CRUDE ERM, ERM-2, and -3 were subjected to next-generation sequencing (NGS) to identify the genes responsible for their distinct characteristics, such as cell proliferation and the ability to regulate bone formation. Total RNA was isolated from CRUDE ERM, ERM-2, and -3 cells via the acid guanidine thiocyanate/phenol–chloroform method, using TRizol (Invitrogen; Life Technologies, Carlsbad, CA, USA). The RNA was quantified and quality tested by spectrophotometry. All samples had 260/280 absorbance ratios between 1.8 and 2.1. The RNA samples were transferred to a company (Rhelixa; Tokyo, Japan) for cDNA synthesis and NGS using their procedures.

Bioinformatics analysis

Genes with multiple gene probe sets were averaged, whereas gene probe sets without corresponding gene symbols were deleted. DEGs were collected from three groups: ERM-2 compared to CRUDE ERM (a), ERM-3 compared to CRUDE ERM (b), and ERM-2 compared to ERM-3 (c). Log2 FC of 1.5 or − 1.5 and adj. p < 0.01 were considered statistically significant.
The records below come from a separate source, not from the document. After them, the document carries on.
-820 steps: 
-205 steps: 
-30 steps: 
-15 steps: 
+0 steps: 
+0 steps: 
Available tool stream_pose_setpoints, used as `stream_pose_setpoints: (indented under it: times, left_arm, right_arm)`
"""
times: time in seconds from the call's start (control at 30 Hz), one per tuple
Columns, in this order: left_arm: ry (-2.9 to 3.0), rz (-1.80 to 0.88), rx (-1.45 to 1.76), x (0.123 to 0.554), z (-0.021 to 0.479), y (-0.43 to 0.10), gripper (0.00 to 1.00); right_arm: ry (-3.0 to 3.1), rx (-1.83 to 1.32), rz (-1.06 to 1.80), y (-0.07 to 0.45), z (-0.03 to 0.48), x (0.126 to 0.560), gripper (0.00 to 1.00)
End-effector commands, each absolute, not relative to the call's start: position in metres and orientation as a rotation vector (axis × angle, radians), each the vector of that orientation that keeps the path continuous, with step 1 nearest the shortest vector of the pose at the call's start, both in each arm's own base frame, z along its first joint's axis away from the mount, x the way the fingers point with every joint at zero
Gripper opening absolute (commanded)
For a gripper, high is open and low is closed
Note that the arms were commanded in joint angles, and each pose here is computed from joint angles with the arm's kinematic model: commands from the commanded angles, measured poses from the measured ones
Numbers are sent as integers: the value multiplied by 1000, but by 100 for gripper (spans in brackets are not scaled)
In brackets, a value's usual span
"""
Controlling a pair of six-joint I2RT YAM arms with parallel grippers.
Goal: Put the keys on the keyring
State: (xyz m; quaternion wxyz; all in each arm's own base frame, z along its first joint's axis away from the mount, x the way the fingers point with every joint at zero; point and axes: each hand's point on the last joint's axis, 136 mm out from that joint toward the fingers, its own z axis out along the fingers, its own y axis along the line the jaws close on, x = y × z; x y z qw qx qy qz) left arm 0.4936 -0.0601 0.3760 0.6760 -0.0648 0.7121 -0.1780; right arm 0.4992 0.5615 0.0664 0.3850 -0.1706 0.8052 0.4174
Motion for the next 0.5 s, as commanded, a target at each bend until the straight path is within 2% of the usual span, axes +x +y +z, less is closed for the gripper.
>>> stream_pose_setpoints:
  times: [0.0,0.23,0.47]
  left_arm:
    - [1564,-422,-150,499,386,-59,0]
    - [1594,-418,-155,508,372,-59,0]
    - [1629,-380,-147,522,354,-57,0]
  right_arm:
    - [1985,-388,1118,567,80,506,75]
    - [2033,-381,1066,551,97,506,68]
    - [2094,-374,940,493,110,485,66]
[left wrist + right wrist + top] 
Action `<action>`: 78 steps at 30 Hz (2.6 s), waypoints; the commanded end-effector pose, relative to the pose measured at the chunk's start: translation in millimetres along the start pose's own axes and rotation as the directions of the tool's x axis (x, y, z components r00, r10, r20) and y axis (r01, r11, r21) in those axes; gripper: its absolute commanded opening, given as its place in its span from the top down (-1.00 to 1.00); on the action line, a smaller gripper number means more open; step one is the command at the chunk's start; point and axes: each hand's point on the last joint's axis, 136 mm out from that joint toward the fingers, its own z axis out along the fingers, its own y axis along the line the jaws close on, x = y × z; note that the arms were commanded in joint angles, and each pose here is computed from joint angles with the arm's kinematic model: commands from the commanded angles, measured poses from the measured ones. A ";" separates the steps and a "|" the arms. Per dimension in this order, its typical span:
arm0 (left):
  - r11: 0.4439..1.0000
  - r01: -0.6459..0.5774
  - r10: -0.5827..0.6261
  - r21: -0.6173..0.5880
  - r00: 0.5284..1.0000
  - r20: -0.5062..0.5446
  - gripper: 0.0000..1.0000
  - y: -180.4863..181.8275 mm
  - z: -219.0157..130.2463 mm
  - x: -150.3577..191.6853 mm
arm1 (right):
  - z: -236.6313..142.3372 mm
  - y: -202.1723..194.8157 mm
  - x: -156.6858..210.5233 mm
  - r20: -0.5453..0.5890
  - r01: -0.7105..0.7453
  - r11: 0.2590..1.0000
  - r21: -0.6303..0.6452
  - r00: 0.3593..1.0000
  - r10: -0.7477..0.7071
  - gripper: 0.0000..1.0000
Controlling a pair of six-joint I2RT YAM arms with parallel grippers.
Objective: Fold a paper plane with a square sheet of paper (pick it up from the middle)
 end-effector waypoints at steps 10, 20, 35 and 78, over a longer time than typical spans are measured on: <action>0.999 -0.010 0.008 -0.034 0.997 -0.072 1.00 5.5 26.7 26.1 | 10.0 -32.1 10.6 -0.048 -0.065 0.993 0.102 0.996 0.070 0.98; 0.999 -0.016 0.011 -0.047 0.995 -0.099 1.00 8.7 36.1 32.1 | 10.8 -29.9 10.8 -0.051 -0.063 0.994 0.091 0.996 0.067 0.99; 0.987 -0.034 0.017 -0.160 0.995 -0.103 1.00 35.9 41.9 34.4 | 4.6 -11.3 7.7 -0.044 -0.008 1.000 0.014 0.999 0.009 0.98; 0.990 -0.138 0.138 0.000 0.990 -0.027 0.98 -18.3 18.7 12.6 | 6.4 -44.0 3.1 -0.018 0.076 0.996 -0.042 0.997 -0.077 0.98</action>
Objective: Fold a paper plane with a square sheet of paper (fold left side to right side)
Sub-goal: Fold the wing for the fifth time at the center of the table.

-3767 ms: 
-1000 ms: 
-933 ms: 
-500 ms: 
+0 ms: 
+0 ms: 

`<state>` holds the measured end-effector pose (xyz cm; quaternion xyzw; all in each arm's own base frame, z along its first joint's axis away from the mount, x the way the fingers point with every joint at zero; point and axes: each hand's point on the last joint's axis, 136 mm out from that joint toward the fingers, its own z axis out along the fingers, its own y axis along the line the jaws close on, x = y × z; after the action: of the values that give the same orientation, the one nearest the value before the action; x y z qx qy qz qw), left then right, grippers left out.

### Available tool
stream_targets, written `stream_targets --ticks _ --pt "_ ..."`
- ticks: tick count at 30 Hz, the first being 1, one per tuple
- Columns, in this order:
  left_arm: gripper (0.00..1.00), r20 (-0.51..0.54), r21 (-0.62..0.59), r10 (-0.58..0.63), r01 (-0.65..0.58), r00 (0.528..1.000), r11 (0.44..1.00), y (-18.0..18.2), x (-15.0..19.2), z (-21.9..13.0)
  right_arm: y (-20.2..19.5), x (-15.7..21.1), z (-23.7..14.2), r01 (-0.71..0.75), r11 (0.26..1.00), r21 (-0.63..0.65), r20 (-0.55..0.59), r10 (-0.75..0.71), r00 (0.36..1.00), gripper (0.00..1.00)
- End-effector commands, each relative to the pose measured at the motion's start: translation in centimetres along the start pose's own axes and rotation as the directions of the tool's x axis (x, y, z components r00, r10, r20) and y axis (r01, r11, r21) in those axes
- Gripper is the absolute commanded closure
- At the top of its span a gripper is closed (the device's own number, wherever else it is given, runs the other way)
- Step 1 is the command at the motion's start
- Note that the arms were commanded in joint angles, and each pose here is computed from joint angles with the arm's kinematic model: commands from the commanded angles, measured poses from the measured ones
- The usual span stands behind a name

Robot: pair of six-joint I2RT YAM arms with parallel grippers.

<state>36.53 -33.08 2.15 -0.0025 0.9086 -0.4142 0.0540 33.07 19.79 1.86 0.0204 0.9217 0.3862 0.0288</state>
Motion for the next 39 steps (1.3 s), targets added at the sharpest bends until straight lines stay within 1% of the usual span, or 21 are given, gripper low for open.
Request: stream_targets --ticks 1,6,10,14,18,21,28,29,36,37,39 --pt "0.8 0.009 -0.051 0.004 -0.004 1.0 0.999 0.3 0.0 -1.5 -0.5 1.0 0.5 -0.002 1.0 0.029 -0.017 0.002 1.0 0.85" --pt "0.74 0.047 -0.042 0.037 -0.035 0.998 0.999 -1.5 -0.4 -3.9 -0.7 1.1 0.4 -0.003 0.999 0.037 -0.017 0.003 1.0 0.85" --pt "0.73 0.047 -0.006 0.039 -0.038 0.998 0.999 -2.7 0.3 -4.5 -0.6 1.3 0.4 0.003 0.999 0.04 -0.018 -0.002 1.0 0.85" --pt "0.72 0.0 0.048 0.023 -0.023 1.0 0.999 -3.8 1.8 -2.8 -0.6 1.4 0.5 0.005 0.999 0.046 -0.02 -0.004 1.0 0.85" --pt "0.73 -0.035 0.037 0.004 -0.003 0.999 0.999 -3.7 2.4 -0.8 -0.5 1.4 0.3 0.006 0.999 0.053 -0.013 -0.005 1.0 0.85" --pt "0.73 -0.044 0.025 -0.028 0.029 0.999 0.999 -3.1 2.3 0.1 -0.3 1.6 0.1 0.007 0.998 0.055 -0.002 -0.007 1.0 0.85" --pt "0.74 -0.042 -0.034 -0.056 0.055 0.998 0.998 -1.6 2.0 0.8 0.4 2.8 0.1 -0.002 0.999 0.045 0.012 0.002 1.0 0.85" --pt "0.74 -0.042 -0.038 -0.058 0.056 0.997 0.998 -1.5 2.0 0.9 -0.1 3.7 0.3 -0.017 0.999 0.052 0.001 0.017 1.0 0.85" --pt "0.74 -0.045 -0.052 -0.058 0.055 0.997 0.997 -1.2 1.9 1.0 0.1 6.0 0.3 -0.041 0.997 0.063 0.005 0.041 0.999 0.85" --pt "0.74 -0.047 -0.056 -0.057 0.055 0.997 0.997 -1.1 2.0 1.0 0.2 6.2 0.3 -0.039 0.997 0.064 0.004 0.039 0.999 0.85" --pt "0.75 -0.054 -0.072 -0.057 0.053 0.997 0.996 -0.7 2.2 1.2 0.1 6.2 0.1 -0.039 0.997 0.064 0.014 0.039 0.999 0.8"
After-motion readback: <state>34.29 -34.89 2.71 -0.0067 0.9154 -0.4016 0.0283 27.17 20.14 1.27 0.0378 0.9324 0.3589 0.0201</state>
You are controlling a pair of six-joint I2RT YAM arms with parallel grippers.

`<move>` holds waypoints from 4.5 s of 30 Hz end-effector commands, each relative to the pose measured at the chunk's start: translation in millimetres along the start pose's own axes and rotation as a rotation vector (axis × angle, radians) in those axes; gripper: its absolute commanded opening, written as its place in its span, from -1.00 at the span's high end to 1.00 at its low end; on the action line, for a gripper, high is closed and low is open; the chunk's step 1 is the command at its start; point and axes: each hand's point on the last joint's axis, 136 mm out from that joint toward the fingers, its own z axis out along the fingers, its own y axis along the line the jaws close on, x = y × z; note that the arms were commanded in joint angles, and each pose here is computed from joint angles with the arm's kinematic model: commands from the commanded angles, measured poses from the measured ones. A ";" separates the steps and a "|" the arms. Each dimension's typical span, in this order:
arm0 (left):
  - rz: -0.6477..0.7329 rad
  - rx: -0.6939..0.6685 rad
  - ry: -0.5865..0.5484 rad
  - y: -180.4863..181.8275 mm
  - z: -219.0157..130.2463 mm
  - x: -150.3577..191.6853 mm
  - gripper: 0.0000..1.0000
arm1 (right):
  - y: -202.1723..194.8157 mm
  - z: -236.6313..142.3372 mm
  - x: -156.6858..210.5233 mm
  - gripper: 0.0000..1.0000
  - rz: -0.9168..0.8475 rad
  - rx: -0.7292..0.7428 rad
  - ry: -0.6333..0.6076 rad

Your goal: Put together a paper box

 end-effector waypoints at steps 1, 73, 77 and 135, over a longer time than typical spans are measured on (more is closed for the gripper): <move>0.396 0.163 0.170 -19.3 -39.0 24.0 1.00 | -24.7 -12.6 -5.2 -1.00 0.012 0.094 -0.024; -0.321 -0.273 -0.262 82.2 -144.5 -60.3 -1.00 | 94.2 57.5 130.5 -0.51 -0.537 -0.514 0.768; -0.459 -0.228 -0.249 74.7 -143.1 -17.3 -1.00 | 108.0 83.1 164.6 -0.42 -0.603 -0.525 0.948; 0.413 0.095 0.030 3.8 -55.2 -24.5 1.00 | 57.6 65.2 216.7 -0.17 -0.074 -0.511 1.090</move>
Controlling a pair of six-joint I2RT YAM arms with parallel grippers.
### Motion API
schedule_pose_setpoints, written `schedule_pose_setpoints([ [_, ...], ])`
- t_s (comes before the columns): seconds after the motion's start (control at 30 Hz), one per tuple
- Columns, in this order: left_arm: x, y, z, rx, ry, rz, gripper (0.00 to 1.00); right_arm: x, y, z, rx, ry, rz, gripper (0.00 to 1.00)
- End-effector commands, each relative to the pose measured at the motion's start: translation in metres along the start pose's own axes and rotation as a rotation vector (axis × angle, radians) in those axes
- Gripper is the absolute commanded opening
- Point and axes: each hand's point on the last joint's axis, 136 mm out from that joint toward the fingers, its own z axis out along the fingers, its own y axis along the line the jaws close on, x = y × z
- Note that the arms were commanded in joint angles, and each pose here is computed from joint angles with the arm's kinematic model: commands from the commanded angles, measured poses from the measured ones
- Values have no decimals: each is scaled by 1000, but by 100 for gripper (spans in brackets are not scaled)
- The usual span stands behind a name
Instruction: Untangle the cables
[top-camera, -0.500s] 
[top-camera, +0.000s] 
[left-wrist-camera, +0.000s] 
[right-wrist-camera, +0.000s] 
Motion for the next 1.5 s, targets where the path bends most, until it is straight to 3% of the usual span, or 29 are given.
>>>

An online tool (http://www.interactivenn.net) was used to draw Venn diagrams of the DEGs54. In addition, heatmap analysis of the identified DEGs was visualized using the web application TBtools (https://github.comwith/CJ-Chen/TBtools/releases)55. To further explore the potential interplay between these DEGs, they were mapped to the STRING database (https://string-db.org; version 11.0)56, and only interactions that enjoyed a minimum required combined score of 0.4 were set as significant. Protein–protein interaction (PPI) networks were then visualized using Cytoscape 3.8.2 (https://cytoscape.org/), an open-source bioinformatics software platform57. The MCODE plugin was used to identify hub genes in the constructed network. The standard for selection was set as follows: MCODE scores ≥ 10, degree cut-off = 2, node score cut-off = 0.2, max depth = 100 and k-score = 258.

Statistical analysis

The statistical analyses were conducted using a dedicated statistical software (SPSS, V 26.0; IBM, Armonk, NY, USA). Results are expressed as mean ± standard deviation. Comparison among multiple groups was performed using a one-way analysis of variance (ANOVA) and Scheffe’s test. Exact p values were provided when necessary, and a p value < 0.05 was considered statistically significant for all experiments in this study.